Sin lugar a dudas, podemos decir que Piñera ha asumido un rol nefasto en este proceso, legitimando la violencia contra los manifestantes. Sin embargo, es necesario no limitarse a ver sólo el árbol, cuando de lo que se trata es del bosque entero que se está incendiando. El problema no se agota en que Piñera, en su rol de jefe de Estado, haya impulsado la violencia contra los manifestantes. El verdadero problema es que la actual constitución chilena contempla esta visión y justifica el accionar represivo del cuerpo de carabineros.

En ese sentido, no es menor lo que está en juego este domingo. La sociedad chilena ha venido realizando manifestaciones de volúmenes históricos, apostando por no conformarse con transitar el camino de lo ya dado. Así, está en juego la posibilidad de recuperarse como nación y reconstituirse a partir de un futuro que los incluya a todos, dando cuerpo a un Estado y una constitución que verdaderamente velen por el bien común de sus ciudadanos. Más que un hermoso anhelo, para Chile esto es una urgente necesidad.

Podemos dimensionar este fenómeno a partir del grado de deslegitimación que presenta el pacto social actual, según demuestran los datos de la encuesta realizada por el Centro de Estudios Públicos en 2019, que muestran que la legitimidad del presidente multimillonario chileno apenas alcanza 6% en la ciudadanía chilena. Tomando el análisis del politólogo uruguayo radicado en Chile Juan Pablo Luna, accedemos también a otros datos que refuerzan este punto. Así, nos encontramos con que los partidos políticos apenas llegan a 3% de aprobación (con un margen de error de ± 3%), mientras que el Parlamento apenas cuenta con 2% de respaldo ciudadano. Independientemente de lo que ocurra este domingo, la conclusión de Luna es absolutamente certera: “Toda la política chilena está impugnada”.

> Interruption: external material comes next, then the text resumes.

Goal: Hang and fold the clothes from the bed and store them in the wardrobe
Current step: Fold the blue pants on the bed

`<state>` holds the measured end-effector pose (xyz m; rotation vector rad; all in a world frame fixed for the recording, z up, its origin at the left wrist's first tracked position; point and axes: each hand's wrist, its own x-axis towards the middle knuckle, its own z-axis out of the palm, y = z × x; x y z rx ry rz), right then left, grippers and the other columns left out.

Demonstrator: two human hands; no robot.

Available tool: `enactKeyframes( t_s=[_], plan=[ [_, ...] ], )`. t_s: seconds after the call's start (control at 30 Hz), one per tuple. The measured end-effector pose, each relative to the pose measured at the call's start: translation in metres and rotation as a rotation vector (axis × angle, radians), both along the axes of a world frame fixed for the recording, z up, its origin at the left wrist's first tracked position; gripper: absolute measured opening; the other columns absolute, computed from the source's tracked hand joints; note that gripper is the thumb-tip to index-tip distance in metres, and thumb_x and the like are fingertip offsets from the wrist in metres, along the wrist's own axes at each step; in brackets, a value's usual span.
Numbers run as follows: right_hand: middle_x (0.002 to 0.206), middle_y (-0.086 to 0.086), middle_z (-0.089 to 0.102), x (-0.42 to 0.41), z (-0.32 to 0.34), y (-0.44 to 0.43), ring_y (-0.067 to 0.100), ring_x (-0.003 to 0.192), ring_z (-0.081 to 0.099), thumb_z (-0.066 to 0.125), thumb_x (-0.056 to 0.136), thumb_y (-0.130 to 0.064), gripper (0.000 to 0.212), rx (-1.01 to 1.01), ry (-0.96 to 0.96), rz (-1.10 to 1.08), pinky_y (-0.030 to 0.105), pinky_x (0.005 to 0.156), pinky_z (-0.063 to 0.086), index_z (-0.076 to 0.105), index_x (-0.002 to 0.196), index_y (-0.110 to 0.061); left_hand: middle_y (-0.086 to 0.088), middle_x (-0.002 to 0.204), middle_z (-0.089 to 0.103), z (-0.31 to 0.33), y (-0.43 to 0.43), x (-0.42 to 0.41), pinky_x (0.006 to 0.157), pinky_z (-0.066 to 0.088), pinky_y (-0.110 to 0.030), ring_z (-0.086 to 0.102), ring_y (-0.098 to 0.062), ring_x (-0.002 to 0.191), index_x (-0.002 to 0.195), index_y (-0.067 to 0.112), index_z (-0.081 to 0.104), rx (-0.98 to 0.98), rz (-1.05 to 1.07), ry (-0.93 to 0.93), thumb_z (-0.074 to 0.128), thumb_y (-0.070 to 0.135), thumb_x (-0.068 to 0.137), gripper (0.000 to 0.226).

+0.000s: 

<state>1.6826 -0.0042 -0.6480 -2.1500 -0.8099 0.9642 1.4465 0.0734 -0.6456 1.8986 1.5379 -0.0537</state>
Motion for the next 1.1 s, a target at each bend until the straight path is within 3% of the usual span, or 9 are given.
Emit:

Por eso, es importante visualizar que el domingo 25 de octubre Chile estará definiendo si decide o no reformar su constitución, y también cómo sería ese procedimiento. Ante todo, el horizonte de cambio en América Latina vuelve a divisarse luego de una contraofensiva conservadora en nuestra región y el mundo. Si velamos por lo sano o saludable para nuestras democracias latinoamericanas, podemos tomar una importante lección que el pueblo chileno nos está demostrando, y es la necesidad que tenemos de afrontar las crisis de legitimidad y de representación, lo que, si bien en Chile rompe los ojos, es un mensaje que cabe para América Latina toda.

Nicolás Mederos es profesor de filosofía.


  1. PNUD (2017). Desiguales. Orígenes, cambios y desafíos de la brecha social en Chile. Santiago de Chile, Programa de las Naciones Unidas para el Desarrollo. 

  2. Invito a leer dicho artículo de la constitución de 1980, ya que no tiene desperdicio para dimensionar cómo “el pacto social” pinochetista excluía cualquier tipo de disidencia.